### Exercise directions
Of the material below, only the lines from the line containing "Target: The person" down to the line containing "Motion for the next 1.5" belong in the answer, written out exactly.

### Data supplied
▼▼▼
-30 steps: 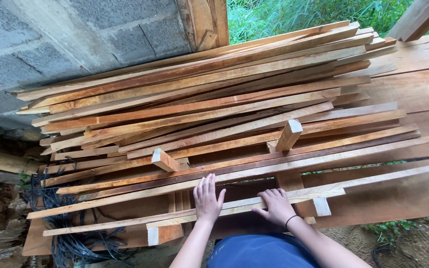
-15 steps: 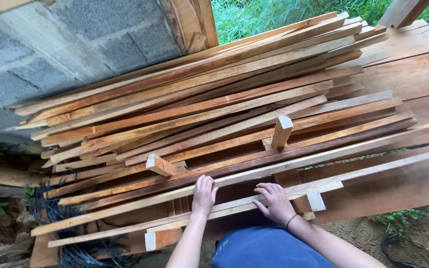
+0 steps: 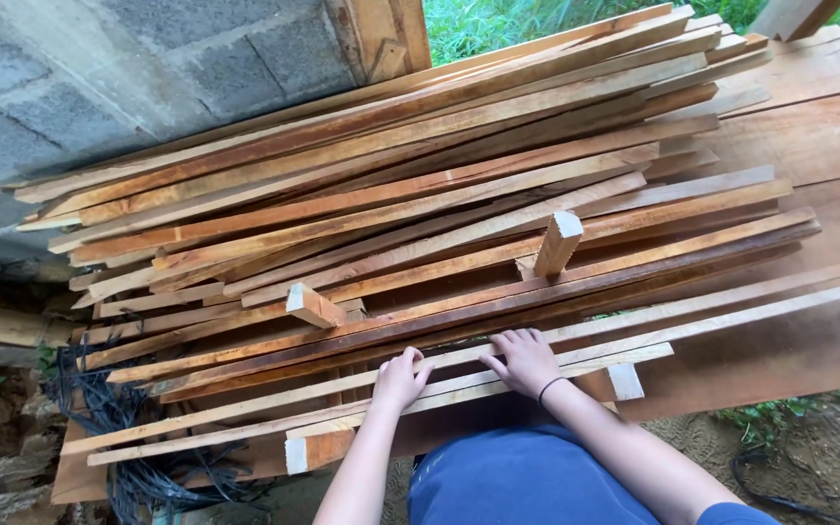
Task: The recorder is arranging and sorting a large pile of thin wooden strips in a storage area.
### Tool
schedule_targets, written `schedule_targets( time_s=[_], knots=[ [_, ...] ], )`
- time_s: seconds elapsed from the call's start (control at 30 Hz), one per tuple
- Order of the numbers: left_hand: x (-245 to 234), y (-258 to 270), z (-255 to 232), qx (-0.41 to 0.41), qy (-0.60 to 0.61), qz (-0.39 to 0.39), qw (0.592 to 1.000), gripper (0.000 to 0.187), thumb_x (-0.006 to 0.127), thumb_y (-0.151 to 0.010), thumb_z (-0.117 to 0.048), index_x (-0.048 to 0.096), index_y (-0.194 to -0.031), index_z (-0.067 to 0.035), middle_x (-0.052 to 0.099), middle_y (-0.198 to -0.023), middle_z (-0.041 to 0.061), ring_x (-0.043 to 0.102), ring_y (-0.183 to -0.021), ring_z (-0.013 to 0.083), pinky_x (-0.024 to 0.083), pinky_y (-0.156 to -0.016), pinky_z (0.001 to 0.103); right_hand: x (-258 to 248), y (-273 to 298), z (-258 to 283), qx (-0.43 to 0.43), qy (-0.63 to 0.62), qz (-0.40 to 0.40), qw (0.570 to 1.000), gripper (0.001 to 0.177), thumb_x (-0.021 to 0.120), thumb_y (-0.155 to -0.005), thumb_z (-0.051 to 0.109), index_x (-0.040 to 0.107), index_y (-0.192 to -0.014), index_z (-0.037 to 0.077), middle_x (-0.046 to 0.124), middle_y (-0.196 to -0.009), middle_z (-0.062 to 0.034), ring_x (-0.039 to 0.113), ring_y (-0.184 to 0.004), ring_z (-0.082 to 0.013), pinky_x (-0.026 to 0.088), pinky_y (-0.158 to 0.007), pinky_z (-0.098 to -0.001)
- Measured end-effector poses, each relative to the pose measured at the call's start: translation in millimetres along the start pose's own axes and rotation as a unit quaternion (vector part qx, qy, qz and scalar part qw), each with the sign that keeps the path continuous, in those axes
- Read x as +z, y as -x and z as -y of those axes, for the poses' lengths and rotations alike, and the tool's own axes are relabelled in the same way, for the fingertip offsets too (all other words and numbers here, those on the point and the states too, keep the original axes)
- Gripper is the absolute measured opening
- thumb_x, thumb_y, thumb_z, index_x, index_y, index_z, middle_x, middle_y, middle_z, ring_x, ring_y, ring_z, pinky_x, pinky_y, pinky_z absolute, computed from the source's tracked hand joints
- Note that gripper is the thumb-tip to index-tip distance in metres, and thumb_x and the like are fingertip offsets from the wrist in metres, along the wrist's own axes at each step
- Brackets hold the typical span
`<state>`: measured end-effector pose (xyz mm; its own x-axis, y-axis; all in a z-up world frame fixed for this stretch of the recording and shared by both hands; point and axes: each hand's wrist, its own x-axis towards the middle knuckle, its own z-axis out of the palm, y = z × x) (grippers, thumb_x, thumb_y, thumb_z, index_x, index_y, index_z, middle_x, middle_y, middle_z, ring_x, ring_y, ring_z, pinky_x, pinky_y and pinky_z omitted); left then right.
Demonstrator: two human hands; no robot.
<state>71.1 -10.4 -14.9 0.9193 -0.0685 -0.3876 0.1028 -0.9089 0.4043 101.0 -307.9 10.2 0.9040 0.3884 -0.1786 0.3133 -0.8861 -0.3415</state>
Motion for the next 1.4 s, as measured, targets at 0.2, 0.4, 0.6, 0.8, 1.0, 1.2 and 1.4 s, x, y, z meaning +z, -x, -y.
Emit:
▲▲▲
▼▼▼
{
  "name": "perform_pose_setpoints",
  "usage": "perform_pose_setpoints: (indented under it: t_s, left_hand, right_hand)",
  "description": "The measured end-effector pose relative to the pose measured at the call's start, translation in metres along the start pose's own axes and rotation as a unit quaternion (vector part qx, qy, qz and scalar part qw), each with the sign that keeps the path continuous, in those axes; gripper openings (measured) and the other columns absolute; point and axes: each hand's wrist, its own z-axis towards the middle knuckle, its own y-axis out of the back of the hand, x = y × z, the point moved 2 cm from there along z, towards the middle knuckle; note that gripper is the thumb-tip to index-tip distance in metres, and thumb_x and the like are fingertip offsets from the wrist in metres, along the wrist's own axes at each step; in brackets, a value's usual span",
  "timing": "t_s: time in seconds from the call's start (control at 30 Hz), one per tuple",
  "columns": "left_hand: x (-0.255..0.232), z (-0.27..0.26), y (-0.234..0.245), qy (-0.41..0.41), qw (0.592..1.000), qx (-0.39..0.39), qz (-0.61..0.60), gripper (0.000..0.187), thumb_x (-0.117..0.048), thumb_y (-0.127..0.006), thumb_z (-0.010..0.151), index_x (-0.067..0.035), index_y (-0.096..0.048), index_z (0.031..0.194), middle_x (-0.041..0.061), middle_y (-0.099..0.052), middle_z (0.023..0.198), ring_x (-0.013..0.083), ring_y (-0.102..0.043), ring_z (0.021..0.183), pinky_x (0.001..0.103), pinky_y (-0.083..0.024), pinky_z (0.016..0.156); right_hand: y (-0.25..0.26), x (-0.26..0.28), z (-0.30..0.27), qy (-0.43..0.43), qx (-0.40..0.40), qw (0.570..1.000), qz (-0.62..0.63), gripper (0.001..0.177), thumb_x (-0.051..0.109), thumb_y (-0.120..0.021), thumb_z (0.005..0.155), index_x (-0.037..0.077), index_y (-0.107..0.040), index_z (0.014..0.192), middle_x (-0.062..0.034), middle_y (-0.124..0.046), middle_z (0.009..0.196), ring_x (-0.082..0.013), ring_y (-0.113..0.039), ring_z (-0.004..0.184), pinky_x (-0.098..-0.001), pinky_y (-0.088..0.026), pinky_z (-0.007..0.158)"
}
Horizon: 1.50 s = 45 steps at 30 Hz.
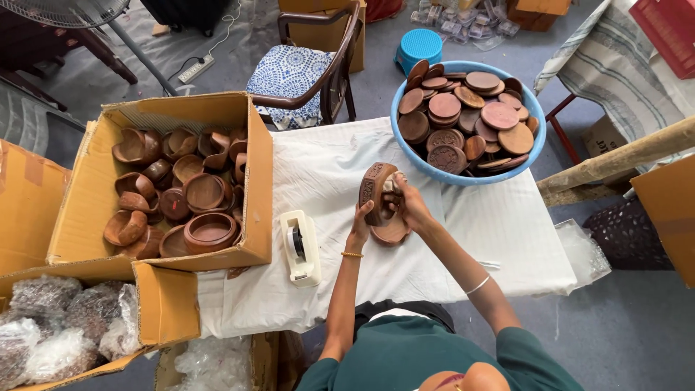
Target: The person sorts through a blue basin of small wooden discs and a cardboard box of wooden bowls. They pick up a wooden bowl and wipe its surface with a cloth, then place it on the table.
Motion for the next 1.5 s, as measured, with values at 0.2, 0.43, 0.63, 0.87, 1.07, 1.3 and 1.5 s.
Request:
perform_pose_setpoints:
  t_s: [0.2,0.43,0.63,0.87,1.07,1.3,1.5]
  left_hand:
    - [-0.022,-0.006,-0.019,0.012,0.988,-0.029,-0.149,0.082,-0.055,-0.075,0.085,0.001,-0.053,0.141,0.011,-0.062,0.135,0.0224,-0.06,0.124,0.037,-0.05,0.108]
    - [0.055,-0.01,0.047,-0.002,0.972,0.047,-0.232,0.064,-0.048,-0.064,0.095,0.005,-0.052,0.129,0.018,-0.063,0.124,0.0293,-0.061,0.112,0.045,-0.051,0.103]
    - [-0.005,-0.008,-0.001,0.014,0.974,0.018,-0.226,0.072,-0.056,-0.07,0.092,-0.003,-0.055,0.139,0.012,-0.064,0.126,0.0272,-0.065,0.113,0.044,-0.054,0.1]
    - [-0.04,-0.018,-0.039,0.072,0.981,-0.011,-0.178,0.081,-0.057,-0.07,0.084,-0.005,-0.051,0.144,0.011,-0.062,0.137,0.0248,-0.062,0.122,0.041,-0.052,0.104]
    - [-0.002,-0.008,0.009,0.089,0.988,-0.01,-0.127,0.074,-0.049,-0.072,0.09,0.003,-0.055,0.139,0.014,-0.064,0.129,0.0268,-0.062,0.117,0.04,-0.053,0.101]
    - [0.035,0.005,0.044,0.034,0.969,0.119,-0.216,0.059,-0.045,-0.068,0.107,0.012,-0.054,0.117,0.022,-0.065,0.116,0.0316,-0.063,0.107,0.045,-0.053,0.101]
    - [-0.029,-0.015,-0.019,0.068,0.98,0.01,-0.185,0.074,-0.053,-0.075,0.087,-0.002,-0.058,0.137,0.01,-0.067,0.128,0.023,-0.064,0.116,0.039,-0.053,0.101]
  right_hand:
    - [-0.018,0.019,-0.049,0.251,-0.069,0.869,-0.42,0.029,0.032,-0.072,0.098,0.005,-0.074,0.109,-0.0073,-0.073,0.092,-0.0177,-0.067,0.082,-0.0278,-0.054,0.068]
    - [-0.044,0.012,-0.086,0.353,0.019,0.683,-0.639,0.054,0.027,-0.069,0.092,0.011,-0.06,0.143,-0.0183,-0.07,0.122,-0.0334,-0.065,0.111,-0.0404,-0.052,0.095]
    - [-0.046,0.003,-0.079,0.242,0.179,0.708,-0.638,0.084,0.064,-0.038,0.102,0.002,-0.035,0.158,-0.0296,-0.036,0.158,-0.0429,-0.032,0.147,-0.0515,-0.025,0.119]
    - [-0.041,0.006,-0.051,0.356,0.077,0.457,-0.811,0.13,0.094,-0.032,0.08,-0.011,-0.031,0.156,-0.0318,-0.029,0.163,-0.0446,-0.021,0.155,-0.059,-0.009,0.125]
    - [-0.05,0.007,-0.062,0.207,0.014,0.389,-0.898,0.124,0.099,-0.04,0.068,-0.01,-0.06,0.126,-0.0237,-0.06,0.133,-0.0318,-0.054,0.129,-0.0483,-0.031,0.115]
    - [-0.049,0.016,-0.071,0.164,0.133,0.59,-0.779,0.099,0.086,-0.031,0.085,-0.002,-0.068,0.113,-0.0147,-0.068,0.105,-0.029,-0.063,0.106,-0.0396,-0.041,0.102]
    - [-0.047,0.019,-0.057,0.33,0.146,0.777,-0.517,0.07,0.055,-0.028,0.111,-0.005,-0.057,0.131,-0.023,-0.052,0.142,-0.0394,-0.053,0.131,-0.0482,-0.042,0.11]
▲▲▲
### Result for this task
Target: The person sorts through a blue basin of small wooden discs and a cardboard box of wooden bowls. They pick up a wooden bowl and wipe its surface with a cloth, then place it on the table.
Motion for the next 1.5 s, as measured, with values at 0.2, 0.43, 0.63, 0.87, 1.07, 1.3 and 1.5 s.

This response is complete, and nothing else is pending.